Connecting Qt to data generated by formulas



  • If I have some C++ formulas that generate numbers as values, how do I get that into Qt so that it can put the values into Qt graphics?
    In other words, how do you hook numerical values to QT so that you can get graphics to be displayed, either in dialog boxes or anything Qt is capable of showing as graphics?
    Not talking about here about spreadsheet or database values, but numerical values generated by either simple or complex formulas. The way I see it, a traditional graphics-capable program has two parts: a part that generates the values, and a part that displays the values as some kind of picture. How is Qt different from this? Some traditional graphics programs write the data to files, and then the graphics portion opens the files, and displays the data. Can Qt do this?



  • From your description I feel you need some data visualisation classes. Can you check QtCharts ?



  • Thanks for this considerate and most excellent reply!
    @dheerendra surely you mean Qt classes, I'm a newbie at Qt but not at connecting data to graphics. I'll look at the Qt facility you suggest. Just an observation here, available beginner docs don't get to your suggested facility as far as I can see.


  • Qt Champions 2016

    Hi and welcome to the forum
    There are many ways to both input data and show/draw/plot on the screen.
    Qt is for programming and it can read and display data, any way you program it. :)

    For reading data from file, you could use QFile. http://doc.qt.io/qt-5/qfile.html

    Example:

    int GetBarHeight(int MAX) {
      return rand() % (MAX - 5) + 5;
    }
    
    void MainWindow::on_pushButton_released() {
    
      int h = ui->label->height();
      int w = ui->label->width();
    
      QPixmap pix(w, h);
      QPainter paint(&pix);
      pix.fill( Qt::white );
      paint.setPen(QColor(0, 0, 0, 255));
    
    
      int y = 0;
      int x = 0;
    
      int bw = 10; // bar width
      for (int barcount = 0; barcount < 12; ++barcount) {
        paint.setBrush(QColor(255 - x, 34 + x, 255, 255));
        paint.drawRect(x, h - GetBarHeight(h),  bw, h );
        x += bw + 4;
      }
      paint.end();
      ui->label->setPixmap(pix);
    }
    
    

    Gives this:
    alt text

    this is super poor mans graph. for anything serious, use
    http://www.qcustomplot.com/
    or Qtchart

    If you just want to draw on screen then QPainter is the one to read docs on.
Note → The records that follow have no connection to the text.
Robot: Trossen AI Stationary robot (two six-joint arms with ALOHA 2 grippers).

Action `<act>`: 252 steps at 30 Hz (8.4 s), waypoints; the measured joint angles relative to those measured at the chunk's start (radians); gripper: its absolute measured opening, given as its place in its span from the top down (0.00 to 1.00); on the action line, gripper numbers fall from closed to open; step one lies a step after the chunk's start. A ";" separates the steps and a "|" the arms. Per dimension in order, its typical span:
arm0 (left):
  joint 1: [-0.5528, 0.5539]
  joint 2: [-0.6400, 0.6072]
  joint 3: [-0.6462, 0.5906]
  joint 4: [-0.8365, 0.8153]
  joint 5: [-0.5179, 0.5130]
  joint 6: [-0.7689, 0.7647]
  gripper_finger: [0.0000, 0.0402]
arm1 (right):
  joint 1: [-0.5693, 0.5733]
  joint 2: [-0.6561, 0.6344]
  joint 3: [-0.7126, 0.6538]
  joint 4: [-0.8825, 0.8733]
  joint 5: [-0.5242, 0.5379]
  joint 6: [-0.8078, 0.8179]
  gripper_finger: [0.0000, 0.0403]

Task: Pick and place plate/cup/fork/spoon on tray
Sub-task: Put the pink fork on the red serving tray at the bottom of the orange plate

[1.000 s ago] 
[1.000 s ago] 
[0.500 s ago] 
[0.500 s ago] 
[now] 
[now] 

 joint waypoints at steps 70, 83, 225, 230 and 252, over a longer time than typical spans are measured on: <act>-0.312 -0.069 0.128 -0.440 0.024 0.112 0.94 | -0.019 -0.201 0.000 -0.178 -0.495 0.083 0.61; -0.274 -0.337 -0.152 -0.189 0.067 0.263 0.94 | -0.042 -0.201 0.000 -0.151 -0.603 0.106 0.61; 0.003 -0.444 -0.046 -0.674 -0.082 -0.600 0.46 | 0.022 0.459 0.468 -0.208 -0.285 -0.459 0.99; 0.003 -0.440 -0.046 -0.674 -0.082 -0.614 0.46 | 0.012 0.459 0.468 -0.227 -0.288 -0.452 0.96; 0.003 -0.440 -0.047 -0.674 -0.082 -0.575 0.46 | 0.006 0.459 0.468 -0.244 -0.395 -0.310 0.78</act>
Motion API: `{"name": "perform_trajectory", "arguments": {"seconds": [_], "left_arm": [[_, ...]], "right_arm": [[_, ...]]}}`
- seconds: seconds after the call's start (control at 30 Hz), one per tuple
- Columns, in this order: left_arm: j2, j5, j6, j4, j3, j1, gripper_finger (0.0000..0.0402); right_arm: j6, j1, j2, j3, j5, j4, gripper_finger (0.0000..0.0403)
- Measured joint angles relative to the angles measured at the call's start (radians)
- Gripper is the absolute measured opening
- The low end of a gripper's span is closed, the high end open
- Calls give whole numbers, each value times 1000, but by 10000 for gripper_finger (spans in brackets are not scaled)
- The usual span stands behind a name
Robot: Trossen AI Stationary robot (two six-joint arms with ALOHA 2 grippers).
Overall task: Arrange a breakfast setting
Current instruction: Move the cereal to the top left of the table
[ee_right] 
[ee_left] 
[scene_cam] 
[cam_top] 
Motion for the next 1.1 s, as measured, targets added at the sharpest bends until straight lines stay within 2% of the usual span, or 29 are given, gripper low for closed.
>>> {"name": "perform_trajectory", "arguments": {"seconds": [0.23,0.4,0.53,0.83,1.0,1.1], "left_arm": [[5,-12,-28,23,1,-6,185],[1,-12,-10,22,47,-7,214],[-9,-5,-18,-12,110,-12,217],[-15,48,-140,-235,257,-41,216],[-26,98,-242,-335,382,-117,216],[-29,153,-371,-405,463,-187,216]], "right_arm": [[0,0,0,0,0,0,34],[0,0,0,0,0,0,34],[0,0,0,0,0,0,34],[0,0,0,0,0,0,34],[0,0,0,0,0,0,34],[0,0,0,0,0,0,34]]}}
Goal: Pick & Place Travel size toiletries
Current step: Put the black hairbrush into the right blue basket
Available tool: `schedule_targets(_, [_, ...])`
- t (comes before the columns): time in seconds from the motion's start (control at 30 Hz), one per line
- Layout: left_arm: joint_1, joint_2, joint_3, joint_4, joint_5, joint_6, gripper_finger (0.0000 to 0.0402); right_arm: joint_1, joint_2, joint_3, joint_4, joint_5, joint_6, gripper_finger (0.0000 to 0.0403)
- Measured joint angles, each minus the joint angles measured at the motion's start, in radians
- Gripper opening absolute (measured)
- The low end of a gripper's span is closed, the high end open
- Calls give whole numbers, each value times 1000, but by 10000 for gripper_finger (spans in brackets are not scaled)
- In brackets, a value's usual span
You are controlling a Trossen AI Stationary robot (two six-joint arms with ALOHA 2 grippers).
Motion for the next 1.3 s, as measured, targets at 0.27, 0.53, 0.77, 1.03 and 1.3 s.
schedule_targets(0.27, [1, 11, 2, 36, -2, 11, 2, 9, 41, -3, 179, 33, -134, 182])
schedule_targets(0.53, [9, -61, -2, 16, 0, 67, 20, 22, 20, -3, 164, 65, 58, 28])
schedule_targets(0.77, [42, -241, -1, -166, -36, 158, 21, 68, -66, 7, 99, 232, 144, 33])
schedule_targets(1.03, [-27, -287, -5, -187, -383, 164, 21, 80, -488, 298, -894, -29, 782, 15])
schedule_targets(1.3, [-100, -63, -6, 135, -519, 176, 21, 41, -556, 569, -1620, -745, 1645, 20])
  • @mrjj much thanks for this excellent repy! On first glance, it appears to me that reading the data from a file (which perhaps was generated by some module that contained assignment statements using simple or complex formulae) and "displaying" it as Qt graphics are exactly as I said in my initial question: two totally separate components. This is as I found it in Xlib and Xcb programing in C. So in your reply, you have given me a link to help on file operations, and then a demonstration example of how Qt does graphics- both, on the surface at least, with their code unrelated. That's fine. It is the linking of the two components, or as I prefer to think of it, the "hooking" of the output of the assignment statement module (difficult for me to not think in terms of modular programs!) to the Qt graphical component, that is of concern to me. Even in the QtCharts signature example that Dheerendra steered me to in his most excellent reply,
    http://doc.qt.io/qt-5/qtcharts-linechart-main-cpp.html
    those two components are clearly there, but not auspiciously delineated.
    I'm browsing through the on-line Qt docs, and some introductory books, such as "C++ GUI Programming with Qt 4, Second Edition by Jasmin Blanchette; Mark Summerfield", and there appears to be little beginner information that addresses my question.
    Thanks again for your considerate and excellent reply!
    Sincerely,
    Robert M. Koretsky


  • Qt Champions 2016

    @Robert-M.-Koretsky said in Connecting Qt to data generated by formulas:

    It is the linking of the two components, or as I prefer to think of it, the "hooking" of the output of the assignment statement module (difficult for me to not think in terms of modular programs!) to the Qt graphical component, that is of concern to me.

    That's what signals and slots are for. But as any C++ program (or C program for that matter) there's always controller code that knows about both modules/classes or w/e you want to call them. The "auspicious delineation", as you so eloquently have put it, is up to the person writing the code. Qt only provides tools to do so, there's no ready out-of-the-box just-plug-and-play solution.



  • @kshegunov I think everyone interested in this post should look at the primary examples of QCustomPlot. In his examples, he clearly delineates what code is generating the numbers, and what Qt graphics are displaying it.